■ **Your task**
Could you return all of the records exactly as they stand?
=== Begin Enclosure ===
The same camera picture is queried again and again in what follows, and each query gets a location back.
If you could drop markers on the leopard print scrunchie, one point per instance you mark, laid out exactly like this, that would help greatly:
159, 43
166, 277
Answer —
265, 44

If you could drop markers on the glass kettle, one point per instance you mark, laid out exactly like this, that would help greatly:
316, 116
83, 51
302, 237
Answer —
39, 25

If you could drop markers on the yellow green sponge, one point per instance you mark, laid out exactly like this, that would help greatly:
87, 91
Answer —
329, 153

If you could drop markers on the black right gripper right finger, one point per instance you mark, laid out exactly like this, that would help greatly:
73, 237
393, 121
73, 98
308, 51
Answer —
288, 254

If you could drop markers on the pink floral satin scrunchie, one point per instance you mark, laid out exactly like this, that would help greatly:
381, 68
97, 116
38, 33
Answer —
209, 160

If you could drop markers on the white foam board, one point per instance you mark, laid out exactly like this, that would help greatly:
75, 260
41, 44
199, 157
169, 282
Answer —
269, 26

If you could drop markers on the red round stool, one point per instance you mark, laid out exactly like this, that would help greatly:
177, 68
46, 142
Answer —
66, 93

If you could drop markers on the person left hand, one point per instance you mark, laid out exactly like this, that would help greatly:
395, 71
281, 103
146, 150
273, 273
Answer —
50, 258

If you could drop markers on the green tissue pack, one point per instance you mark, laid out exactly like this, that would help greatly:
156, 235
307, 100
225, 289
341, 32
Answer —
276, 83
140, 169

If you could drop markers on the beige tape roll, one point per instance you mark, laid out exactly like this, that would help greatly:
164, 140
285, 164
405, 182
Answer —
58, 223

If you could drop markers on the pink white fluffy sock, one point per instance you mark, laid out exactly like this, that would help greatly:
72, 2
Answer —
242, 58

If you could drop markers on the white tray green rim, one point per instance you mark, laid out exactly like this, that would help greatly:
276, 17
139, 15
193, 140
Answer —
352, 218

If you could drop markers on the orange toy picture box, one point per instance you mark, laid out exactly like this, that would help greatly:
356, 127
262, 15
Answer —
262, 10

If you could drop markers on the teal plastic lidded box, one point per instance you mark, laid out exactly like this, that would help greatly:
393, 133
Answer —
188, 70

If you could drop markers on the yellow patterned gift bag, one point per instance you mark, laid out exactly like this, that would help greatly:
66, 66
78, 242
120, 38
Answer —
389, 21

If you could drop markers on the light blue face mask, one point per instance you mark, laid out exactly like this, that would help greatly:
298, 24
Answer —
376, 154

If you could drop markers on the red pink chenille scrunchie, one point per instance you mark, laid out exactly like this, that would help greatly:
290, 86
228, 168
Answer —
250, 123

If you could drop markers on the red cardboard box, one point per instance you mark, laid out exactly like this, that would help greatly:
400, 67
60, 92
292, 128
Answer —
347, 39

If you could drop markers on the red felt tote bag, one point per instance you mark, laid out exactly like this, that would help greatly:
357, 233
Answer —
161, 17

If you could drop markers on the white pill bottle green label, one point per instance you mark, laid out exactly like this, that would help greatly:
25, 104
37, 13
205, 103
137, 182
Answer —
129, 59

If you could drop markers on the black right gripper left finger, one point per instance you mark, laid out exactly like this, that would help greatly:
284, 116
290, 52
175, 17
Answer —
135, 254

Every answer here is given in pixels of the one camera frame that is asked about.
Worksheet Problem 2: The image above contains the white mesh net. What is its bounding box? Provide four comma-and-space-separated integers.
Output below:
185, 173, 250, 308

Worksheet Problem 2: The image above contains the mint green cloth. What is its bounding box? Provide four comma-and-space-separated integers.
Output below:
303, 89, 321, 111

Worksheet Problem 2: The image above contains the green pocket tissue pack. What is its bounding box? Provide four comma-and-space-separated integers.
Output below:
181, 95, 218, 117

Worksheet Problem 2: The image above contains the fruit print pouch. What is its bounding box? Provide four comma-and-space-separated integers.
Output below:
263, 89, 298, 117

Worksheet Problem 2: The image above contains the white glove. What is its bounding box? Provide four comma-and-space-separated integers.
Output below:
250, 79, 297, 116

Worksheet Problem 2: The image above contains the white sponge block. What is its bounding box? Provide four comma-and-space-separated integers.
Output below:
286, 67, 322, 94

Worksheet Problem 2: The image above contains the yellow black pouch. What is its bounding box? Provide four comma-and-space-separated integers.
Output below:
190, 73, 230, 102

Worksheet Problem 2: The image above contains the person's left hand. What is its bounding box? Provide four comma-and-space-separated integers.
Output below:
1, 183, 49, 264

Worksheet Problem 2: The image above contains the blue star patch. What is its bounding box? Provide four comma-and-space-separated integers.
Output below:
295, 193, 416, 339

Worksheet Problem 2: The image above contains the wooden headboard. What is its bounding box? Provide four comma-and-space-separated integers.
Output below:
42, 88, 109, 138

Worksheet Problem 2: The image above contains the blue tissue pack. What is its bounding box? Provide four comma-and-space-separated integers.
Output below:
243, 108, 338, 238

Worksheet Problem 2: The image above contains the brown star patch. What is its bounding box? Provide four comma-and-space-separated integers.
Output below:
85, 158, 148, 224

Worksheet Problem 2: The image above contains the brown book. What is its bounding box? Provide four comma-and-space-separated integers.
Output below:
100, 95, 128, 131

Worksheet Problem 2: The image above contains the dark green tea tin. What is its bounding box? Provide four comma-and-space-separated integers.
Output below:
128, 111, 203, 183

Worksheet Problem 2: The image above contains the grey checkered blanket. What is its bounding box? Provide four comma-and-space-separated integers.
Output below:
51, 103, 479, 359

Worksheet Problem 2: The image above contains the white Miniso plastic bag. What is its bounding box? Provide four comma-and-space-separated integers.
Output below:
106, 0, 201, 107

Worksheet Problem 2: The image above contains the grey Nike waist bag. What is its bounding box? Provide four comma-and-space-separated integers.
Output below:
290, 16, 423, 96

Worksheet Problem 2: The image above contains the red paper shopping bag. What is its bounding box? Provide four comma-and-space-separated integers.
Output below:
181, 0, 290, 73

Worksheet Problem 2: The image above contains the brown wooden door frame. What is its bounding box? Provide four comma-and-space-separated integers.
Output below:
=== End Enclosure ===
■ **Result of the task**
The same camera picture is queried again and again in what follows, and each query gets a location back.
If you could drop markers on the leopard print scrunchie, one point per instance you mark, laid out exactly like this, that would help greatly:
159, 43
166, 277
Answer —
265, 44

If you could drop markers on the glass kettle, one point per instance you mark, laid out exactly like this, that would help greatly:
316, 116
83, 51
302, 237
Answer —
39, 25

If you could drop markers on the yellow green sponge, one point per instance you mark, laid out exactly like this, that would help greatly:
87, 91
Answer —
329, 153

If you could drop markers on the black right gripper right finger, one point per instance you mark, laid out exactly like this, that would help greatly:
73, 237
393, 121
73, 98
308, 51
Answer —
288, 254

If you could drop markers on the pink floral satin scrunchie, one point per instance you mark, laid out exactly like this, that would help greatly:
381, 68
97, 116
38, 33
Answer —
209, 160

If you could drop markers on the white foam board, one point per instance you mark, laid out exactly like this, that would help greatly:
75, 260
41, 44
199, 157
169, 282
Answer —
269, 26

If you could drop markers on the red round stool, one point per instance you mark, laid out exactly like this, that would help greatly:
177, 68
46, 142
Answer —
66, 93

If you could drop markers on the person left hand, one point per instance you mark, laid out exactly like this, that would help greatly:
395, 71
281, 103
146, 150
273, 273
Answer —
50, 258

If you could drop markers on the green tissue pack, one point per instance you mark, laid out exactly like this, that would help greatly:
156, 235
307, 100
225, 289
341, 32
Answer —
276, 83
140, 169

If you could drop markers on the beige tape roll, one point per instance you mark, laid out exactly like this, that would help greatly:
164, 140
285, 164
405, 182
Answer —
58, 223

If you could drop markers on the pink white fluffy sock, one point per instance you mark, laid out exactly like this, that would help greatly:
72, 2
Answer —
242, 58

If you could drop markers on the white tray green rim, one point per instance you mark, laid out exactly like this, that would help greatly:
276, 17
139, 15
193, 140
Answer —
352, 218

If you could drop markers on the orange toy picture box, one point per instance you mark, laid out exactly like this, that would help greatly:
356, 127
262, 15
Answer —
262, 10

If you could drop markers on the teal plastic lidded box, one point per instance you mark, laid out exactly like this, that would help greatly:
393, 133
Answer —
188, 70

If you could drop markers on the yellow patterned gift bag, one point per instance you mark, laid out exactly like this, that would help greatly:
66, 66
78, 242
120, 38
Answer —
389, 21

If you could drop markers on the light blue face mask, one point per instance you mark, laid out exactly like this, that would help greatly:
298, 24
Answer —
376, 154

If you could drop markers on the red pink chenille scrunchie, one point per instance you mark, laid out exactly like this, that would help greatly:
290, 86
228, 168
Answer —
250, 123

If you could drop markers on the red cardboard box, one point per instance you mark, laid out exactly like this, that would help greatly:
400, 67
60, 92
292, 128
Answer —
347, 39

If you could drop markers on the red felt tote bag, one point per instance you mark, laid out exactly like this, that would help greatly:
357, 233
Answer —
161, 17

If you could drop markers on the white pill bottle green label, one point per instance you mark, laid out exactly like this, that would help greatly:
25, 104
37, 13
205, 103
137, 182
Answer —
129, 59

If you could drop markers on the black right gripper left finger, one point per instance you mark, laid out exactly like this, that would help greatly:
284, 116
290, 52
175, 17
Answer —
135, 254

Every answer here is given in pixels of the one camera frame that is asked about.
Worksheet Problem 2: The image above contains the white mesh net. What is its bounding box? Provide four comma-and-space-separated integers.
Output below:
185, 173, 250, 308

Worksheet Problem 2: The image above contains the mint green cloth. What is its bounding box? Provide four comma-and-space-separated integers.
Output below:
303, 89, 321, 111

Worksheet Problem 2: The image above contains the green pocket tissue pack. What is its bounding box? Provide four comma-and-space-separated integers.
Output below:
181, 95, 218, 117

Worksheet Problem 2: The image above contains the fruit print pouch. What is its bounding box? Provide four comma-and-space-separated integers.
Output below:
263, 89, 298, 117

Worksheet Problem 2: The image above contains the white glove. What is its bounding box? Provide four comma-and-space-separated integers.
Output below:
250, 79, 297, 116

Worksheet Problem 2: The image above contains the white sponge block. What is its bounding box? Provide four comma-and-space-separated integers.
Output below:
286, 67, 322, 94

Worksheet Problem 2: The image above contains the yellow black pouch. What is its bounding box? Provide four comma-and-space-separated integers.
Output below:
190, 73, 230, 102

Worksheet Problem 2: The image above contains the person's left hand. What is its bounding box? Provide four comma-and-space-separated integers.
Output below:
1, 183, 49, 264

Worksheet Problem 2: The image above contains the blue star patch. What is its bounding box? Provide four comma-and-space-separated integers.
Output below:
295, 193, 416, 339

Worksheet Problem 2: The image above contains the wooden headboard. What is its bounding box? Provide four comma-and-space-separated integers.
Output below:
42, 88, 109, 138

Worksheet Problem 2: The image above contains the blue tissue pack. What is its bounding box? Provide four comma-and-space-separated integers.
Output below:
243, 108, 338, 238

Worksheet Problem 2: The image above contains the brown star patch. What is its bounding box? Provide four comma-and-space-separated integers.
Output below:
85, 158, 148, 224

Worksheet Problem 2: The image above contains the brown book. What is its bounding box? Provide four comma-and-space-separated integers.
Output below:
100, 95, 128, 131

Worksheet Problem 2: The image above contains the dark green tea tin. What is its bounding box? Provide four comma-and-space-separated integers.
Output below:
128, 111, 203, 183

Worksheet Problem 2: The image above contains the grey checkered blanket. What is its bounding box? Provide four comma-and-space-separated integers.
Output below:
51, 103, 479, 359

Worksheet Problem 2: The image above contains the white Miniso plastic bag. What is its bounding box? Provide four comma-and-space-separated integers.
Output below:
106, 0, 201, 107

Worksheet Problem 2: The image above contains the grey Nike waist bag. What is its bounding box? Provide four comma-and-space-separated integers.
Output below:
290, 16, 423, 96

Worksheet Problem 2: The image above contains the red paper shopping bag. What is its bounding box? Provide four comma-and-space-separated integers.
Output below:
181, 0, 290, 73

Worksheet Problem 2: The image above contains the brown wooden door frame. What is its bounding box? Provide four comma-and-space-separated integers.
Output below:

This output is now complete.